Torvy
Super Member
That is demonstrably false. You are taking about individual companies, those are much riskier and a bad idea, typically. Safe investing for amateurs is better to use an indexed broader market fund (S&P, for example). The data does not lie. You can buy these funds yourself Vanguard S&P , for example. Most of the so-called institutional money is people's 401k money. Some try to make a quick buck and those are the ones who fail (effectively gambling rather than investing). The broad market funds are basically buy it and forget it. Unless you panic every time there is a bad quarter and sell low, this is not difficult.What's not being said here Scotty is this institutional money is being moved around by "experts". Not your average Joe.
These people "live" finance. It is their thing. They know the ins and outs and heck, they may even have info that is considered "insider trading" for you and I.
Finance is most definitely a "who (and what) you know world."
That being said, even these folks have had their heads handed to them.

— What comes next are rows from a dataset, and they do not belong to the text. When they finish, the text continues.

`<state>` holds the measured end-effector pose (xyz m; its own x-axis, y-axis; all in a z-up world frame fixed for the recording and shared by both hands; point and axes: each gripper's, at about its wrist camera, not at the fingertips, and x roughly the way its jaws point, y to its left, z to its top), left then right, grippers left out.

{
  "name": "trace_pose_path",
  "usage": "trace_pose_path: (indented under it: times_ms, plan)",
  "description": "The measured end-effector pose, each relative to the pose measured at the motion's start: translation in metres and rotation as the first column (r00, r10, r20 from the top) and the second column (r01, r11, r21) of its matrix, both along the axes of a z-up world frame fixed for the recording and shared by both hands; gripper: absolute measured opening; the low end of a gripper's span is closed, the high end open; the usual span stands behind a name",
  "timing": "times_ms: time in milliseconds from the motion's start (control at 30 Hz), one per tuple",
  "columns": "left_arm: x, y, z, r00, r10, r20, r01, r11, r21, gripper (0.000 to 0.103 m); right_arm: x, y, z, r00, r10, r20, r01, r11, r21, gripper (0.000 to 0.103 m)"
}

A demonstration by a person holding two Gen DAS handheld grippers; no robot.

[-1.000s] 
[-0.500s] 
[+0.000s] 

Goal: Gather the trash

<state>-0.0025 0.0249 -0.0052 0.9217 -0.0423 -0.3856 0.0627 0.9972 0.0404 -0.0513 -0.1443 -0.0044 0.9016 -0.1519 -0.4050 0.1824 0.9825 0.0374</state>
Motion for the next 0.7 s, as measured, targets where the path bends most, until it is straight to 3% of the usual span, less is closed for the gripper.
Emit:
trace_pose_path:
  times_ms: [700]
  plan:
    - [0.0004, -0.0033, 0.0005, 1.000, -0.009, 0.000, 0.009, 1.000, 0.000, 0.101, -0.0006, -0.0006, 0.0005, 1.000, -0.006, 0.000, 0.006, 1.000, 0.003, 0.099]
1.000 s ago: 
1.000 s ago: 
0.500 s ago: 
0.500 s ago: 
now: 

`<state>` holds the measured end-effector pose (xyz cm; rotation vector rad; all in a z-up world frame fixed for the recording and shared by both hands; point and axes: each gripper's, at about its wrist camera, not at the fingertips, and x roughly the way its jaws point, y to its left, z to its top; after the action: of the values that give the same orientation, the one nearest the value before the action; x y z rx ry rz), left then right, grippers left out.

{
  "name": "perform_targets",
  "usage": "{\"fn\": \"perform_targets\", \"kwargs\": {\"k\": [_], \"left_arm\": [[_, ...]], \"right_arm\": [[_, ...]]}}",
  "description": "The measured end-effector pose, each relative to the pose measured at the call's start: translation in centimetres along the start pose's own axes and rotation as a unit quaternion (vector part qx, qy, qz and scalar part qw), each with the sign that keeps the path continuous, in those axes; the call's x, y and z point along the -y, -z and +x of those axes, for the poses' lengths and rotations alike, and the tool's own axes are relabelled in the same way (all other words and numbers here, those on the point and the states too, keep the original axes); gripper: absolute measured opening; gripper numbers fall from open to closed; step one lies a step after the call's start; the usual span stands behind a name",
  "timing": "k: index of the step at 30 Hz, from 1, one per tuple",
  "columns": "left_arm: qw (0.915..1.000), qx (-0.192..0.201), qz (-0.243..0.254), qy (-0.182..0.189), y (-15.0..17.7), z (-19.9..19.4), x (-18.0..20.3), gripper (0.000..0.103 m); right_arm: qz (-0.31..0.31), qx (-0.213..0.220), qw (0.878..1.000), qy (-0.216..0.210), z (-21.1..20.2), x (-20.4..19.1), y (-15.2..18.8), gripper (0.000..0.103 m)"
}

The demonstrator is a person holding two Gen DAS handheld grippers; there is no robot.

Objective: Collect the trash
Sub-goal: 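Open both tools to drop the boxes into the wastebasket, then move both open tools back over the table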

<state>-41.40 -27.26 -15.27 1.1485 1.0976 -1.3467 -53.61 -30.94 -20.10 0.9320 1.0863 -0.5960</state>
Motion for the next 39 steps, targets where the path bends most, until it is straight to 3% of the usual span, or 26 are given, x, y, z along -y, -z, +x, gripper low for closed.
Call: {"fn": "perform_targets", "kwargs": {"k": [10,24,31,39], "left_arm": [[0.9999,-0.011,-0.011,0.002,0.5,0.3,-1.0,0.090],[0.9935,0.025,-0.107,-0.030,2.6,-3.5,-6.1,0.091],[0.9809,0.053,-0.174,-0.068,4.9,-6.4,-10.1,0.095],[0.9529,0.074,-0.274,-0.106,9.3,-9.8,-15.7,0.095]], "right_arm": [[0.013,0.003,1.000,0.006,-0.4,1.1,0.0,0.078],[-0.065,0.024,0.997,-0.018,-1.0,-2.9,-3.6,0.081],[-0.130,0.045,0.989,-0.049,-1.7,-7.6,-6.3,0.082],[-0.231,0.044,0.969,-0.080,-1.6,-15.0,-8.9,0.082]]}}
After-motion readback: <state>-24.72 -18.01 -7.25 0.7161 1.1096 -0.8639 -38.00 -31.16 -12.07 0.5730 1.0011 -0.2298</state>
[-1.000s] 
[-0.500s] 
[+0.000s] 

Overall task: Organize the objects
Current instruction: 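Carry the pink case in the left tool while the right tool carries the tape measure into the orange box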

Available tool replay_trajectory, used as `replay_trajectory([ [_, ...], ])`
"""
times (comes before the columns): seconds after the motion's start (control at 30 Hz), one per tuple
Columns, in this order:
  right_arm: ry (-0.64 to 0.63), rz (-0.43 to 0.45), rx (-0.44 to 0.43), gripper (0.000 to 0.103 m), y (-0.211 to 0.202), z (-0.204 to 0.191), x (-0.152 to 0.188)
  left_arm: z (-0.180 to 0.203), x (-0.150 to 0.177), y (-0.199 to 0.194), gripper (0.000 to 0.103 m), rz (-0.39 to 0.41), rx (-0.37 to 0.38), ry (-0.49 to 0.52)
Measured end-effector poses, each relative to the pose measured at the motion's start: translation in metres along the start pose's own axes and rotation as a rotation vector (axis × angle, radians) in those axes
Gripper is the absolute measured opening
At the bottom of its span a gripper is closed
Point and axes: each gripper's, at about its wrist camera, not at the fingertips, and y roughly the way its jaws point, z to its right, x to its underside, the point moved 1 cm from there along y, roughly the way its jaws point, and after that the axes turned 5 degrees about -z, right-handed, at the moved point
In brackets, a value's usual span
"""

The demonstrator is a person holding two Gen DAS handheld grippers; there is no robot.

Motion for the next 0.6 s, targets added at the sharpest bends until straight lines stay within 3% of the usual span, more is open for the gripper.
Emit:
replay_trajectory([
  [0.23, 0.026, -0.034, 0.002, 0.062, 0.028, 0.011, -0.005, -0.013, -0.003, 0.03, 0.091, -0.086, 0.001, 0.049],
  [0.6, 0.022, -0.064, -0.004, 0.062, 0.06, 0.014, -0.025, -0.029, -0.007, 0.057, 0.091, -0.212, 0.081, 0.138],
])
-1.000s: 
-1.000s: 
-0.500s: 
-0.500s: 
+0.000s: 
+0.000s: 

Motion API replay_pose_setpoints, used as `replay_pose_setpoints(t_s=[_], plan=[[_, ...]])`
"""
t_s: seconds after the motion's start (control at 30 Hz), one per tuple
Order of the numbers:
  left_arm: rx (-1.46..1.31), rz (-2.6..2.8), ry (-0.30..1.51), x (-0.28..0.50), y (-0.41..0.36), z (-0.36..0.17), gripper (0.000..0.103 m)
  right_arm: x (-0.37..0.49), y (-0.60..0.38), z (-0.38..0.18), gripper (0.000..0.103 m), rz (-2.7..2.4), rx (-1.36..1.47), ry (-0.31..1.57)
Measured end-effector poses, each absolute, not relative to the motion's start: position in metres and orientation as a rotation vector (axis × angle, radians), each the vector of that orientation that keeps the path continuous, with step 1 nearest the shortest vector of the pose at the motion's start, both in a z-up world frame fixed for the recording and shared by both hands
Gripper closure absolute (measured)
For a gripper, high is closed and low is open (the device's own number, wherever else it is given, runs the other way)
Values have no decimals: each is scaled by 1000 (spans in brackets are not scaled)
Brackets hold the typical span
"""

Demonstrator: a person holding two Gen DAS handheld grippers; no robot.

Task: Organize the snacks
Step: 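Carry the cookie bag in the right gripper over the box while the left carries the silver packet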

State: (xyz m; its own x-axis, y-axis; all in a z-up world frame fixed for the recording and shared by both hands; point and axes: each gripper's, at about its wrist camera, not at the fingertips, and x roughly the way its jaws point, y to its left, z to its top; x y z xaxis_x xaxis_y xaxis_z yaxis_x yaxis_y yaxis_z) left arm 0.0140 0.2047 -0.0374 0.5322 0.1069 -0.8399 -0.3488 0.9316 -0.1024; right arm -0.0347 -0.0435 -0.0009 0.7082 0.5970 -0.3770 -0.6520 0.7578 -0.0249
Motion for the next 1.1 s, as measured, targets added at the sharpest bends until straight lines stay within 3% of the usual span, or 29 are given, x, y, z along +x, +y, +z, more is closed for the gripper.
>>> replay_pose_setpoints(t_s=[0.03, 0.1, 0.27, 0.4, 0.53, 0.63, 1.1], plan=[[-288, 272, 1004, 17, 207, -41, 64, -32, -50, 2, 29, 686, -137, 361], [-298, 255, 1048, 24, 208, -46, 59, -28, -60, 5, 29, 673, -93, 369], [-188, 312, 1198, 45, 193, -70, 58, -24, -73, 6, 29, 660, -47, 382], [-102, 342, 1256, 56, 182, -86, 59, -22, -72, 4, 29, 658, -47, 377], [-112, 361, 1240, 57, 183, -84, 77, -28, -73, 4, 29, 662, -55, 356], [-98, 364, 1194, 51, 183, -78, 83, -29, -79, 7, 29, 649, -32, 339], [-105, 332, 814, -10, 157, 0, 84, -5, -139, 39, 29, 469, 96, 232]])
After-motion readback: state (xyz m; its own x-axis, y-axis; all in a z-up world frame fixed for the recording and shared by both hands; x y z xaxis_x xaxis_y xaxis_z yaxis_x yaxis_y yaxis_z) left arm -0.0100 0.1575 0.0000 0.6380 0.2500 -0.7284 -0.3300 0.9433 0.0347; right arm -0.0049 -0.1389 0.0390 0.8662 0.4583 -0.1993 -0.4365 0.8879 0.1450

I would happily bet that if we took 30000 and put it in the S&P tomorrow, that in 5 years it will have returned more than what I would be charge in interest for a tractor loan tomorrow. The beauty is that even if at the end of 5 years you happened to be at a low spot, just let it ride and it will rebound. It is axiomatic. The only alternative would be complete economic collapse and if that happens, money of any kind would be worthless. Even real estate would only have value if you had the means to protect it.